Let me close by saying that the idea of the Military Health System needing to focus our MTFs on their core mission of military readiness is not a new one. It has been the subject of outside analysis, internal health system reviews, examination by senior civilian and uniformed leaders, and very importantly, by the Congress. But simply much of our daily work at many facilities, while vitally important to our beneficiaries, is less relevant to supporting readiness. We are fortunate to have robust civilian provider networks in many locations that offer timely access to quality health care. And so we have an obligation to deliver access to care for our patients, but also to focus precious military resources on activities with the highest readiness value.

We are aware that seeing new care providers may be a big change for families. The doctor-patient relationship is an important one. And we recognize the shift from MTF-based care to civilian care may involve new out-of-pocket costs for some retirees.

I want to make clear that we are taking a careful, deliberate approach as we assess the market capacity of each location to accept new patients. If we determine market capacity in a particular location is more constrained than we estimated, we will reassess our plans and adjust as necessary. The bottom line is we are committed to refocusing our hospitals and clinics on readiness, and we are committed to providing access to health care to our beneficiaries. I am confident that the Military Health System can accomplish both of those goals.

With me this morning is Dr. Dave Smith, who led the team comprised of individuals from Health Affairs, as well as the military departments and the Defense Health Agency. This team is the team that compiled information and conducted the analysis for plans, and he will be available to answer the questions about the process that we used, and the conclusions that we drew from that process and analysis.

I also want to acknowledge that General Place, the director of the Defense Health Agency, is here as well. General Place, at the DHA, oversees our US-based MTFs, as well as the TRICARE Health Plan. The DHA will be taking the lead role working with the military departments, the MTF leaders, installation commanders, and our network providers, on implementing the MTF-specific changes.

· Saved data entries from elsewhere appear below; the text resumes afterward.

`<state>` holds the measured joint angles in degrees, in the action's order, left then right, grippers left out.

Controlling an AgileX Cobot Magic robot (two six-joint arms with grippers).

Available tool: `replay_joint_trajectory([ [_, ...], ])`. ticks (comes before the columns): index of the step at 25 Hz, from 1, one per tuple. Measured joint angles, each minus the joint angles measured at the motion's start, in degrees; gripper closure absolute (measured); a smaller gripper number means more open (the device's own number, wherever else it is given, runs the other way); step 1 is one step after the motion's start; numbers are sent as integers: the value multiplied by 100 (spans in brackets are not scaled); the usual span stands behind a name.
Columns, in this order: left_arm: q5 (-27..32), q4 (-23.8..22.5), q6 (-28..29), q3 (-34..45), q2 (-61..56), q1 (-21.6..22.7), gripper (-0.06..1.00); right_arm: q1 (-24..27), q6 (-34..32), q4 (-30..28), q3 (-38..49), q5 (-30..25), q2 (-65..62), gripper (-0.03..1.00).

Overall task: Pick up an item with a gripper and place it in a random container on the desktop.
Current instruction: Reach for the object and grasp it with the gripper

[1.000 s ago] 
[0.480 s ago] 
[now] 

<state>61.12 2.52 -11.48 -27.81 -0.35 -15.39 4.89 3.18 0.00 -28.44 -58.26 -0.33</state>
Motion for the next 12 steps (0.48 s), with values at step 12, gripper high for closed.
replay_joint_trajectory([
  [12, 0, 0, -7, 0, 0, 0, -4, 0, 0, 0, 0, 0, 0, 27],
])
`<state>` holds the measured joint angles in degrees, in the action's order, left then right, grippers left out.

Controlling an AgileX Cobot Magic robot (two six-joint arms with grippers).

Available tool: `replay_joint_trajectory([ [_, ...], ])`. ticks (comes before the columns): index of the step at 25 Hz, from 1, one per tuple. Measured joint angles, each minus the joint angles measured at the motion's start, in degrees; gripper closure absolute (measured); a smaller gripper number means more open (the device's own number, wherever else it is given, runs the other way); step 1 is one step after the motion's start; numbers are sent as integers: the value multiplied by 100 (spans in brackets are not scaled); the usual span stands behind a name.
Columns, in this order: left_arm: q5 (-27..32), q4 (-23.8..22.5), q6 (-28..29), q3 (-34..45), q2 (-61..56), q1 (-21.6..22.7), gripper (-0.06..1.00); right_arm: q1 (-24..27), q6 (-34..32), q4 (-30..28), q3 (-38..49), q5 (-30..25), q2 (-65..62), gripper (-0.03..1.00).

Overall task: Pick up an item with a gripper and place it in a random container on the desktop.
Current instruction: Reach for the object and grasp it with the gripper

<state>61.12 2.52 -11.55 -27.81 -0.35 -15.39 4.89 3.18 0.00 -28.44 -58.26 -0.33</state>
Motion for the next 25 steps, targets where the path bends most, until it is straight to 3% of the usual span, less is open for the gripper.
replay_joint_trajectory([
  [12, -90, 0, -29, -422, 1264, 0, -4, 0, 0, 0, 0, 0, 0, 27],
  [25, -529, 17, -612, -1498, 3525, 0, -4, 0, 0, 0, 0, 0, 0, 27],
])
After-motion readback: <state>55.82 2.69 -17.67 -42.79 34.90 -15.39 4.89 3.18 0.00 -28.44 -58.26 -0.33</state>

I also want to confirm that the change decisions that are reflected in the Report to Congress are made at a Department level, not at the Defense Health Agency. The changes in the report are not a result of DHA’s new responsibility for managing the MTFs which was another directive coming from Congress as part of NDAA 2017. That said, it is going to be DHA’s responsibility to, again, work with the military departments, our providers in the local communities, to plan and execute the detailed implementation plans at the MTF and market level. As the DHA collaborates on these plans, they will work with our managed care support contractors to help communicate details for each effective person when a time for action arrives. Until then, normal operations at these facilities will continue.

The health system is committed to maximum transparency at every step in this process. It's our priority to help approximately 200,000 out of the over 9 million beneficiaries who will be affected by these changes to retain uninterrupted access to health care as we help transition them to new providers. Again, I appreciate you carving out time this morning, and we are happy to answer any questions you may have.